Task brief:
Across the whole listing, filter for the string "camera" and copy every line that has it.

Study material:

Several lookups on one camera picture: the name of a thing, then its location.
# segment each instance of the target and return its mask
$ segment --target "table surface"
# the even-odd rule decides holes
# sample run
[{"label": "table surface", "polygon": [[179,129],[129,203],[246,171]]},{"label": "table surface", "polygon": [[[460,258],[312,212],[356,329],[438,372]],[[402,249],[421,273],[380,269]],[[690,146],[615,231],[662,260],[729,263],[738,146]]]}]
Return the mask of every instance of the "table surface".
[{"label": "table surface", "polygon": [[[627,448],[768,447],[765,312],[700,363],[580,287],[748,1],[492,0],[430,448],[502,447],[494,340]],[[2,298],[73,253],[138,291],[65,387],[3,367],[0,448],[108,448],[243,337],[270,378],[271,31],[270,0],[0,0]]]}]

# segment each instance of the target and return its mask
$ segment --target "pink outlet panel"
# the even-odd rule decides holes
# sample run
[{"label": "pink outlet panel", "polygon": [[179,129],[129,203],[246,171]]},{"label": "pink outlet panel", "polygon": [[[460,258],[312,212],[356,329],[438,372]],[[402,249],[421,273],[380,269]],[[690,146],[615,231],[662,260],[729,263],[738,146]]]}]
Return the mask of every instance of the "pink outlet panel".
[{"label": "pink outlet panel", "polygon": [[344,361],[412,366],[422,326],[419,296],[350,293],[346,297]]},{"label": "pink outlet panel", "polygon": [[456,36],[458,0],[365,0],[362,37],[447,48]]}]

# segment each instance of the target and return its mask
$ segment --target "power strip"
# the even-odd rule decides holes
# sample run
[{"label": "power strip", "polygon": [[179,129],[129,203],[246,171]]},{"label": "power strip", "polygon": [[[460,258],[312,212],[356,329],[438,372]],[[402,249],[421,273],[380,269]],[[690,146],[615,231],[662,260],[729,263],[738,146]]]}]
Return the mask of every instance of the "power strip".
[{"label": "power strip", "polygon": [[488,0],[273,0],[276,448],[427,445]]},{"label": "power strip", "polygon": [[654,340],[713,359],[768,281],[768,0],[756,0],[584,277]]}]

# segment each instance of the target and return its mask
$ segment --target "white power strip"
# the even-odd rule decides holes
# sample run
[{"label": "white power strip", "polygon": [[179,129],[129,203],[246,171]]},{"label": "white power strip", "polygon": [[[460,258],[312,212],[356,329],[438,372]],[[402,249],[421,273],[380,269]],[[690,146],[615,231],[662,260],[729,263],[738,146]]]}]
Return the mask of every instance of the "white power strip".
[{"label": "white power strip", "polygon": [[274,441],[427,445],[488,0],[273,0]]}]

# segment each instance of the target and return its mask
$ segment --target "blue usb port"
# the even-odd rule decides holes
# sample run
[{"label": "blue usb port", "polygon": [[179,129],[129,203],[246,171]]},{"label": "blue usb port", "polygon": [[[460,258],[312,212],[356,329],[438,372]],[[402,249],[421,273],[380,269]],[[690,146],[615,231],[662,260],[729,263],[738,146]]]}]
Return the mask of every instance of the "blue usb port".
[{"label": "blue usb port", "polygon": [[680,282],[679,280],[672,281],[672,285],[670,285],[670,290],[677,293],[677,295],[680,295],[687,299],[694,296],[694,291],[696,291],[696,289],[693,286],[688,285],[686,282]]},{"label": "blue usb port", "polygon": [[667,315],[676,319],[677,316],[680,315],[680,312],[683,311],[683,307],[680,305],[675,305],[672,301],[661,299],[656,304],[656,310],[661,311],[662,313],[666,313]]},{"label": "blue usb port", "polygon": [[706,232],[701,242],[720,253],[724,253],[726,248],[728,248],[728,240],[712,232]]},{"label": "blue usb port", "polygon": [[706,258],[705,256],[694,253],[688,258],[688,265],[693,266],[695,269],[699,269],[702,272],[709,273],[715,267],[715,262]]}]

* * *

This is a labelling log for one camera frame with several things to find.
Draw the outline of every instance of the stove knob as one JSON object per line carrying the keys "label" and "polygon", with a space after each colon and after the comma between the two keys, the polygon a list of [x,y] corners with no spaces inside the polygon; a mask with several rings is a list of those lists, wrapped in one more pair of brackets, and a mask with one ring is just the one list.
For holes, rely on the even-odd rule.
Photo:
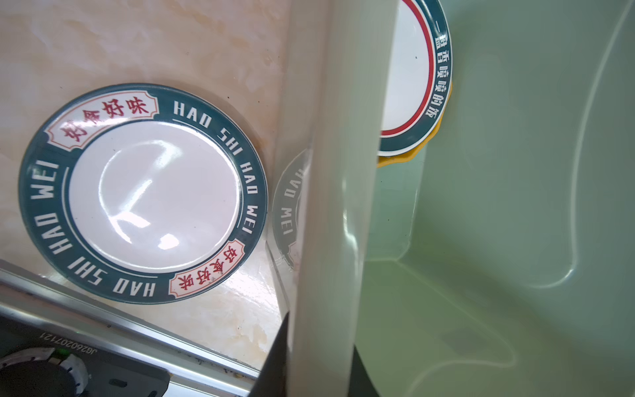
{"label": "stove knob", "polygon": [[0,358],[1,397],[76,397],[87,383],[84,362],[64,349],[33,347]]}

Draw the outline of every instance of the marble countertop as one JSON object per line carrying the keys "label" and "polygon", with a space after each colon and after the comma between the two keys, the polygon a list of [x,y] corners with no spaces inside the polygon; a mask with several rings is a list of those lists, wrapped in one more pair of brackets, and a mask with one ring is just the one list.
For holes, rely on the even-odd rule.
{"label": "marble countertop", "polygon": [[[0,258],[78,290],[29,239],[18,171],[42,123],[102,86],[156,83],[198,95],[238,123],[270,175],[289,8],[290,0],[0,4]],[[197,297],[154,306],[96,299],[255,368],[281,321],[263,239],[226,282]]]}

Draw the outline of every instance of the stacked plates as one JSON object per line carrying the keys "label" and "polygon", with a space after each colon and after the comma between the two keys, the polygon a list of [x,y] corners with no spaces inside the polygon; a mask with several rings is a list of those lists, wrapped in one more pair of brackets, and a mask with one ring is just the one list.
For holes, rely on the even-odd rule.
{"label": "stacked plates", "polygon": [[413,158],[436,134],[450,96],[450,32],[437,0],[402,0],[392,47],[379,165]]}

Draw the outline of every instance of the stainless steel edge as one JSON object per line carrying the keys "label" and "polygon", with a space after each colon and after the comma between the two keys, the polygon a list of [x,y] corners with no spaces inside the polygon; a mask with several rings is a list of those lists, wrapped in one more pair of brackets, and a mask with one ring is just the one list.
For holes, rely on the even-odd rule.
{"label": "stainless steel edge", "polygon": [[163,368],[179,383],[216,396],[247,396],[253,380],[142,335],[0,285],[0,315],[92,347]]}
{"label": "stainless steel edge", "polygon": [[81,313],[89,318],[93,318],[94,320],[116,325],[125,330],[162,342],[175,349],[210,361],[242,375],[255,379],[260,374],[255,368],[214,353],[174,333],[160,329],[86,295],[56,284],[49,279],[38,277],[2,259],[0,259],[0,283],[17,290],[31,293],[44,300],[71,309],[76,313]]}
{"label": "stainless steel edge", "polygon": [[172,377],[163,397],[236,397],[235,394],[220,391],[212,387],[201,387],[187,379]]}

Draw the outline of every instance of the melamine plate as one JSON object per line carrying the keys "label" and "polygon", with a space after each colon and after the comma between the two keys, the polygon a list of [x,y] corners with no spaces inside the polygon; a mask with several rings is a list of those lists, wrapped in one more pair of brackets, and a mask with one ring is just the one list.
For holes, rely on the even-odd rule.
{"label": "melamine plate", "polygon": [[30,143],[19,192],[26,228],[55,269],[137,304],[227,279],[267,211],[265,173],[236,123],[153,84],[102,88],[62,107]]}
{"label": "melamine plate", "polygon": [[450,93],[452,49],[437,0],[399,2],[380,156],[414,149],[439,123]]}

Solution to this exercise:
Several lookups on one camera picture: the name of a thing, then its location.
This is a labelling log for one camera frame with several things to find.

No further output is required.